Out of the tube I passed Two Temple Place, a house designed by John Loughborough Pearson for the Astors. Tudoresque, in Portland stone. Not the sort of thing one associates with Pearson but he acquits himself well enough.
From there up some dark and steep steps into Essex St. Turning left into Devereux Court I found myself, finally, in Middle Temple. The Temple is really a remarkable part of London - an interlocking series of lanes and courts, intimate and intricate, untrammelled by the worst aspects of 20th century architecture and planning. It is a 'liberty', a sort of self-governing enclave within the City of London, a place of solicitors and lawyers. My goal was the Temple Church, situated within the Inner Temple, and by shear luck it was open.
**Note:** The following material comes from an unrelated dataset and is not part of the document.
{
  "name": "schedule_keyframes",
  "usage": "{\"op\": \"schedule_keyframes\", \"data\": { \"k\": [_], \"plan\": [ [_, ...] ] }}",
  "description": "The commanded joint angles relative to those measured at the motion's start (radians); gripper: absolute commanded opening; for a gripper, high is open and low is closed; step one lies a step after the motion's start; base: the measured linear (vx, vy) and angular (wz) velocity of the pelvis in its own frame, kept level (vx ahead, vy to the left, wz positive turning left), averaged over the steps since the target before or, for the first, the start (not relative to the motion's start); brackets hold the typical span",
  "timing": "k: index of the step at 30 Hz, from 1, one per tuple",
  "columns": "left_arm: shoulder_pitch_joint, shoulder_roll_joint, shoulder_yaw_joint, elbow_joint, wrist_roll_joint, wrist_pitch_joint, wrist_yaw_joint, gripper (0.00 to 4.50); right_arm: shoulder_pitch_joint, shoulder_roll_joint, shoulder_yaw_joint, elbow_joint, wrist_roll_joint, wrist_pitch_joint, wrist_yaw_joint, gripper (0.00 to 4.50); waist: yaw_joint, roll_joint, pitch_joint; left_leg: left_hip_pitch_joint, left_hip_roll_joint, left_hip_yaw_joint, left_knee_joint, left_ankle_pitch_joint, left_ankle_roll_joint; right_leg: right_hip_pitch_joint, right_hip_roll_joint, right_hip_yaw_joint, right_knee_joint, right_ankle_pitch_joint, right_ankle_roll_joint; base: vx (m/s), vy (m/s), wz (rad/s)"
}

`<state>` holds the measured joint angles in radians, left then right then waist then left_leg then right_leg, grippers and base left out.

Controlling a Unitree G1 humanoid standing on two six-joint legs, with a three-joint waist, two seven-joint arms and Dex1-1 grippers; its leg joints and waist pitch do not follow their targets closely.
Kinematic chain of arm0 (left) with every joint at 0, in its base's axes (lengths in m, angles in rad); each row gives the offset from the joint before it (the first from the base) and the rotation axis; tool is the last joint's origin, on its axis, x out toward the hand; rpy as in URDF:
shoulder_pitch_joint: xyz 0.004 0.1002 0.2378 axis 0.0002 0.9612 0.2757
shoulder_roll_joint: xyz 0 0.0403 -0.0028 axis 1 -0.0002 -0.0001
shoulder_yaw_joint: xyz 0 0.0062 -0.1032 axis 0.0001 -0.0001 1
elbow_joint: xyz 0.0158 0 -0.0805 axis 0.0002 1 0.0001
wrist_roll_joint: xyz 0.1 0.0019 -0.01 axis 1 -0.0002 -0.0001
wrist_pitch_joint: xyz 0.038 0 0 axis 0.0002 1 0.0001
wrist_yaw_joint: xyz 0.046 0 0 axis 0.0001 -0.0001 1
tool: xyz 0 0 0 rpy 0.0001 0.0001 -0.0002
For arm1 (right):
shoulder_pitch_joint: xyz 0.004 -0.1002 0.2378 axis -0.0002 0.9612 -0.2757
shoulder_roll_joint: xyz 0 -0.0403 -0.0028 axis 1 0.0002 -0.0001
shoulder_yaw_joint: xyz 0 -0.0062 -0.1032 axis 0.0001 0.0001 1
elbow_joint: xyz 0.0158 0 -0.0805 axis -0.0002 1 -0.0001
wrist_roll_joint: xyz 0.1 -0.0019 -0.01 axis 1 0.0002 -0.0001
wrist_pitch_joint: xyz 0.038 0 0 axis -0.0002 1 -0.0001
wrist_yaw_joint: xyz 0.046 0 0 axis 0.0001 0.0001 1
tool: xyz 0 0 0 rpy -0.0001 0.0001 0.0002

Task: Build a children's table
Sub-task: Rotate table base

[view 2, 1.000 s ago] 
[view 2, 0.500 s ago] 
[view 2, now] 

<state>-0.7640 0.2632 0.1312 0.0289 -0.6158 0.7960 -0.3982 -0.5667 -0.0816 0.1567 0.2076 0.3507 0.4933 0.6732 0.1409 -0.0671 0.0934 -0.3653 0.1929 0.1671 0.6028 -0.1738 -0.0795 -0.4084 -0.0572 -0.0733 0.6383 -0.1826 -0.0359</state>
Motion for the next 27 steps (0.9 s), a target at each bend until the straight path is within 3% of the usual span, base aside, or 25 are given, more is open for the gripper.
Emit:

Temple Church consists of two parts: the circular nave (Transitional Gothic, consecrated 1185) and the Choir which is Early English, vast and serene. Deliciously cool too, on such a hot day. It has been speculated (by Diarmaid Mcculloch among others) that the nave which is based not (only) on the Anastasis rotunda, but the second Late Antique centralized structure in Jerusalem: the Dome of the Rock, which was by the 12th century erroneously believed to be the Temple (the 2nd Temple) in which Christ was presented in the flesh. I'm not sure what the consensus is on the origins of the Temple nave. The website of the Temple Church, does not mention any link. The Temple rotunda however does have a three story internal elevation like the Anastasis, but of a form such as you might find in a grander Norman cathedral or abbey church. (As has the Round Church in Cambridge.) Importantly, the nave contains a number of Templar effigies, and on the exterior sports a very fine Romanesque w door.